For time series analysis, the amount of data available is also very important. Are there enough data points over the range of time, with high enough granularity, to make patterns over time detectable? Are there enough data points to extract the underlying pattern from the noise? 10 data points over 10 years likely won’t cut it, no matter how many objects we have that data for.
Classification and Categorization
Classification and categorization involve the binning and labelling of objects. Arguably, they also involve, indirectly, establishing a relationship between the objects put into each bin.
Questions we might ask to assess the classification potential of data:
- Are there any data fields in the dataset that are categorical in nature? Or that can be made categorical in nature?
- Does the application of these categories require some kind of judgement or discernment, or are they simply obvious labels?
- If we had data about new objects of the same kinds coming in, how useful would it be to quickly and automatically categorize these objects?
- If no categories currently exist in this dataset, could we come up with some interesting categories by combining this dataset with another dataset?
- Are there enough objects in the population to make training possible and auto-classification genuinely feasible?
- Can we instead generate interesting categories simply by doing relatively straightforward calculations on existing fields?

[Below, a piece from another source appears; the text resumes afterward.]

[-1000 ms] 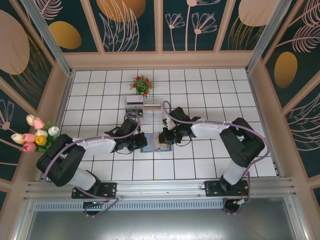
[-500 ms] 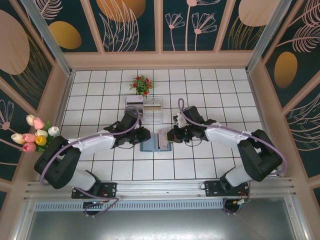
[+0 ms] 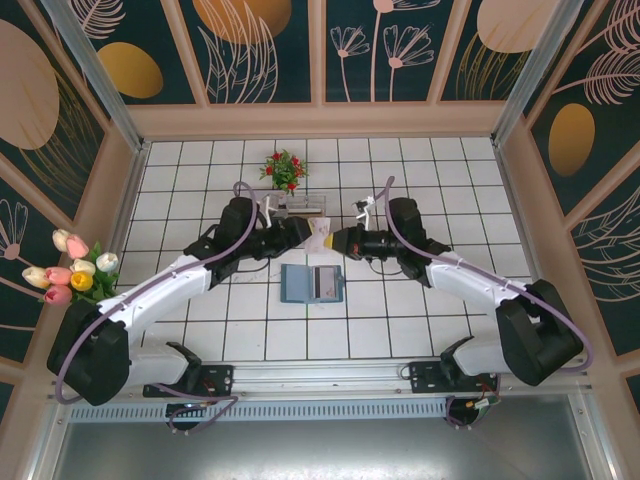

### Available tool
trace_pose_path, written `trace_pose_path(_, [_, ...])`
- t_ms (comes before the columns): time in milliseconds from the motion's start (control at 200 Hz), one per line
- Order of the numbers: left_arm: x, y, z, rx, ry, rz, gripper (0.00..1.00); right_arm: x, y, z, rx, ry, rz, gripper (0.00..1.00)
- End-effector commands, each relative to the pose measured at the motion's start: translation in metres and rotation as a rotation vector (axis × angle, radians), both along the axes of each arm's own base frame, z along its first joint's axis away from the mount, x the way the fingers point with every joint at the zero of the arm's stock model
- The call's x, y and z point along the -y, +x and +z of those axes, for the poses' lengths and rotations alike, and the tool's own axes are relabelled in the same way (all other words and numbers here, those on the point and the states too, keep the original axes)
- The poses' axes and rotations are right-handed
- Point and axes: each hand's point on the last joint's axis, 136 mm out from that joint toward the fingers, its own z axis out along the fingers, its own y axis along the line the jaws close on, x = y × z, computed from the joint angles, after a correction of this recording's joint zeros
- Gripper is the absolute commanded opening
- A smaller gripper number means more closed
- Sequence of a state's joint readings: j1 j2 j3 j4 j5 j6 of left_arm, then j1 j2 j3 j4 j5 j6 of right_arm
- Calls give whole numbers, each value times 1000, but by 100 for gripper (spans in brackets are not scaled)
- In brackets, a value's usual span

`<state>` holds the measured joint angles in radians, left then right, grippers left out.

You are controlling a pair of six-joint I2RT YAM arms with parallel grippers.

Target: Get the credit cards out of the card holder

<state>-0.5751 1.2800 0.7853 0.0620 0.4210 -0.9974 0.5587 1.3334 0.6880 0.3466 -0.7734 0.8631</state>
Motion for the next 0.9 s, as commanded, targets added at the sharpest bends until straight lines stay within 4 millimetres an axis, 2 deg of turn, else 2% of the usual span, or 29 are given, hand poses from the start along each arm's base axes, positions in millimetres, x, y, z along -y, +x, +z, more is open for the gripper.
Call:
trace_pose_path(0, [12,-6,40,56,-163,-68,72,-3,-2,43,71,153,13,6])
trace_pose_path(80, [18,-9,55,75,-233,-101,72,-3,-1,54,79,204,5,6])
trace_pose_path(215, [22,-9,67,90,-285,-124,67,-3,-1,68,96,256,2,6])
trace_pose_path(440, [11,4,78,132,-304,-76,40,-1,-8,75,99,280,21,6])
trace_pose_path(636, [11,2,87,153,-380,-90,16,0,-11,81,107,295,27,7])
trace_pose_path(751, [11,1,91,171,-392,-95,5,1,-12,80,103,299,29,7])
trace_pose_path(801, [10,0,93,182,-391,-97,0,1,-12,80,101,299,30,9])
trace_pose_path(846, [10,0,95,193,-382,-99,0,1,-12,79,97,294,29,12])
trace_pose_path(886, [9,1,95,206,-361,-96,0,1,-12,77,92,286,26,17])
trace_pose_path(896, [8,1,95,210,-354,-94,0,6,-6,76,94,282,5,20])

Regression Analysis, Multivariate Analysis
In these types of analysis we are discerning whether or not relationships exist between objects (or objects properties) and, if yes, describing the nature of that relationship by means of mathematical equations.
Questions we might ask to assess the regression or multivariate analysis potential of data:
- Are the data fields largely numeric?
- Are there a fairly large number of data points?
- Is this a sample of data? Are we interested in drawing conclusions about the population as a whole?
- Are we interested in making predictions about some aspect of a type of object based on our knowledge of another aspect of that object or other related objects?
Clustering is a very simple structuring method, where objects are divided or put into groups (sometimes the groups are then further divided or combined) based on measures of similarities between the objects.
Questions we might ask to assess the clustering potential of data:
- Are there only a small number of objects involved? Contrary to previous types of analysis, this suggests that clustering might be a good option, because you can still get interesting clustering results with relatively small datasets.
- Are there lots of fields that are categorical or, more broadly, non-numeric?
- Does it seem like there might be some surprising connections or similarities between objects that aren’t immediately obvious, and could be interesting?
- If we divided the collector of objects into subgroups, could we do something useful with these subgroups?
Asking and answering questions like the ones above can give you a preliminary idea of the analyses it might be worth running on a particular dataset. It can also help you to give the owner of the dataset some initial information about what they might expect in terms of results.
Of course, a great deal of the analysis potential for a dataset also depends on how clean and valid the data is, so evaluating that is an important next step in any data analysis project, but doing a preliminary assessment of the dataset beforehand can often set expectations appropriately and get an analysis project headed in the right direction from the get go.